Life

Review: Calexico and Iron and Wine’s EFG Jazz Festival show is absorbing and sprinkled with genius

By Christopher Knowles
November 24 2019, 10.25

Calexico took to the Royal Festival Hall stage for Saturday’s EFG Jazz Festival show buoyed by the happy news that their new album Years to Burn has been nominated for not one but two Grammy awards.

At some moments, Calexico might dice with cliche: three chords, hand claps and lap steel topped with a stetson.

But their sumptuous sound truly does evoke vast American skies and the kind wholesomeness you’d hope to find in your favourite Texan bar.

Also, they can float from the country road into expansive jazz improvisation, which bears witness to the integrity that has won them so many deserved accolades.  

This concert showed the depth of the 14-year collaboration between Iron and Wine’s Sam Beam and Calexico.

Sam Beam’s voice and songwriting are fine qualities and his contributions sprinkle the genius on the generic. The highlight of this performance was the performance of Naked As We Came, which he and Joey Burns captured in a duet.

Joey Burns’ deft guitar lines complement Beam’s ballads, which is at first surprising.

It would seem that the tender fragility of Beam’s work might buckle under the business of such playing but this is far from the case. Burns adds a new and welcome brightness. The vocal blend between the two is absorbing and reflects the closeness of the artists.  

At this stage of his impressive career, Sam Beam exudes a calmness and understated confidence. After a momentary and minor slip he quipped: “I always wait until the quietest moments to fuck up.”

In truth, Sam Beam is a master of  the quietest moments; he draws a silence and anticipation from his audience that allows the ambience of the stage to resonate: quietly rattling snare, poised fingers preparing on strings and softly exhaling guitar amp. With this type of captivated audience Sam Beam reveals the intimate possibilities of great live music in the right venue. 

Despite the illustrious and celebrated company, the support act Lisa O’ Neill left such a lasting impression.

Her storytelling and poetic supposition instantly gripped the hall. Introducing her elegiac ode to Violet Gibson, she recounted the life of her subject who went to Rome in 1926 to assassinate Mussolini. Gibson’s bullet only skimmed the dictator’s nose and because of her crime she spent twenty nine years in an English asylum.

Introducing Blackbird, from her haunting record Heard a Long Gone Song, she mused: “I was wondering whether the birds can hear us sing.”

O’Neill’s singing has a cradling sonority that rises and sharpens as she moves to the edges of her range. Her indignant vibrato drives the lyricism of her songs at times recalling Edith Piaf.

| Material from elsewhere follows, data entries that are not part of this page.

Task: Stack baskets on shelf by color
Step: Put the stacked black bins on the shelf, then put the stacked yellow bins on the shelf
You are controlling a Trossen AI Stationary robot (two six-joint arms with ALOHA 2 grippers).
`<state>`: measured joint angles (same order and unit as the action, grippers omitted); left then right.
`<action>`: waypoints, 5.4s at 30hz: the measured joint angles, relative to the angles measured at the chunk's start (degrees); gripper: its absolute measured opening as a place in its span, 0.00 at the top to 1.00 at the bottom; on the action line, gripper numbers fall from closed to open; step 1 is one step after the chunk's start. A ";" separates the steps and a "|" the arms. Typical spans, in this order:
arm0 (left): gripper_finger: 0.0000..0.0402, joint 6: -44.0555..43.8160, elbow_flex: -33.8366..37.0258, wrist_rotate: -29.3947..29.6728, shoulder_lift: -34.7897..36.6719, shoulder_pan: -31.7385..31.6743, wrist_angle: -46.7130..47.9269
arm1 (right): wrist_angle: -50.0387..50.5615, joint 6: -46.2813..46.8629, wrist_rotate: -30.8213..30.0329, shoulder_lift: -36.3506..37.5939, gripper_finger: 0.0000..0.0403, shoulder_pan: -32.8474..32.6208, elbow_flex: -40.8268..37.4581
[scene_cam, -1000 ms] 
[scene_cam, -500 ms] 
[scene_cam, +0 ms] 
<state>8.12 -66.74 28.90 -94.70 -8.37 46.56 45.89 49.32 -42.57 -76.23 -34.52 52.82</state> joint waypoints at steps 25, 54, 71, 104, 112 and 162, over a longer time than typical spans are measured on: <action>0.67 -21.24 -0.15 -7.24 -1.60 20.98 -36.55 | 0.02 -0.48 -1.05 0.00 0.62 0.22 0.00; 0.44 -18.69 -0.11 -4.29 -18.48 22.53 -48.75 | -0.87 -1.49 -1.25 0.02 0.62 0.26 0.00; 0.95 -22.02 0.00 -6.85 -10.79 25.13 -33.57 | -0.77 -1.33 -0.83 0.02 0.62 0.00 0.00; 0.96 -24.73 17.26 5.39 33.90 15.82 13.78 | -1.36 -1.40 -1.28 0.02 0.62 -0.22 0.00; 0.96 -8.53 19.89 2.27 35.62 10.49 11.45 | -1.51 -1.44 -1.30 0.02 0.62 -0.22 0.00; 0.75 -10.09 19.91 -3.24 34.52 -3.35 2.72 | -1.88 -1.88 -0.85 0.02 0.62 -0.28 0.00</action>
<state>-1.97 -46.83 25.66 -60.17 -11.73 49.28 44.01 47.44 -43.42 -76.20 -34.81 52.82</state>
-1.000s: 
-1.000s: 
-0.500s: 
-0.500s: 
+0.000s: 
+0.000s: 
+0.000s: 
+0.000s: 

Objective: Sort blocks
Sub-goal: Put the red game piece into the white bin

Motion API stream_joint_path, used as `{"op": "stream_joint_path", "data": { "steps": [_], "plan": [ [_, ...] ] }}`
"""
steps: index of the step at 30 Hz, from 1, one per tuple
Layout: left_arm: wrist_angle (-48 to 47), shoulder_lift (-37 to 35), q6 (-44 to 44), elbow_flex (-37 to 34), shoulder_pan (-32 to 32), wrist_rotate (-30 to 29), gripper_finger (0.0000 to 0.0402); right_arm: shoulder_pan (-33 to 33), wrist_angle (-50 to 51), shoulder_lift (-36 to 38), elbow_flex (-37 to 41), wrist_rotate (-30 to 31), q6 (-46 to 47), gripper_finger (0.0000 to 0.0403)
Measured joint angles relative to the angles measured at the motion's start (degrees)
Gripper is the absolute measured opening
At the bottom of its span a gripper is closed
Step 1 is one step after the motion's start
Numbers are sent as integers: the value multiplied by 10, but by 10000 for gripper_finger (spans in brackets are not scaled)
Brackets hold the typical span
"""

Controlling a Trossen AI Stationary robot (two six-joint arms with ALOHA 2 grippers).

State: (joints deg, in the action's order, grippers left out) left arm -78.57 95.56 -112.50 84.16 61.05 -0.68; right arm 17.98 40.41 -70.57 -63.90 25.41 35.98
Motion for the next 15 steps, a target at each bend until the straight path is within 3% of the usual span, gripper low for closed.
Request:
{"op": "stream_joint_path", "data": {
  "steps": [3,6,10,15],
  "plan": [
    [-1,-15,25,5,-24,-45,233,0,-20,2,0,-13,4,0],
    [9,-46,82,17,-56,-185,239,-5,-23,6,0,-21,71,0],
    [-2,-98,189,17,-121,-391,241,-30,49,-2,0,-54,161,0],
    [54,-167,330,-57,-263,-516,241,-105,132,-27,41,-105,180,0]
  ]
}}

To give context O’Neill joked: “I’m Irish, if that’s not obvious.” Her questioning of the limits of language and her commitment to the ’emotion’ of the voice point to a quintessentially Irish sensibility.

Before starting Elvis I Give You Irish Stew, she revealed how, in the conventional place of the Blessed Virgin, Elvis appeared to her with many questions.

In this quirky encounter with the King, O’Neill followed her grandmother’s wisdom ‘if you want an honest answer from a man, first of all feed him’.

With her respect for the tradition of the folk song and her post-modern irony she invokes the spirit of Irish Noir; I imagine her crooning in the shadows of a Martin McDonagh play. 

Lisa O’ Neill joined Calexico on stage for a rendition of All I Have To Do Is Dream. As a trio Joey Burns, Sam Beam and Lisa O’ Neill are mesmerising; O’ Neill’s wit, Beam’s poise and Burns’ introspection combine to create a memorable dynamic.

Their sombre and luxuriously soporific version of this classic shows the potential for a future collaboration on record. O’Neill’s expressive voice and her storytelling provoke and brim with conviction and emotion; she gave Royal Festival Hall the joy of stumbling unsuspecting upon things rare and precious.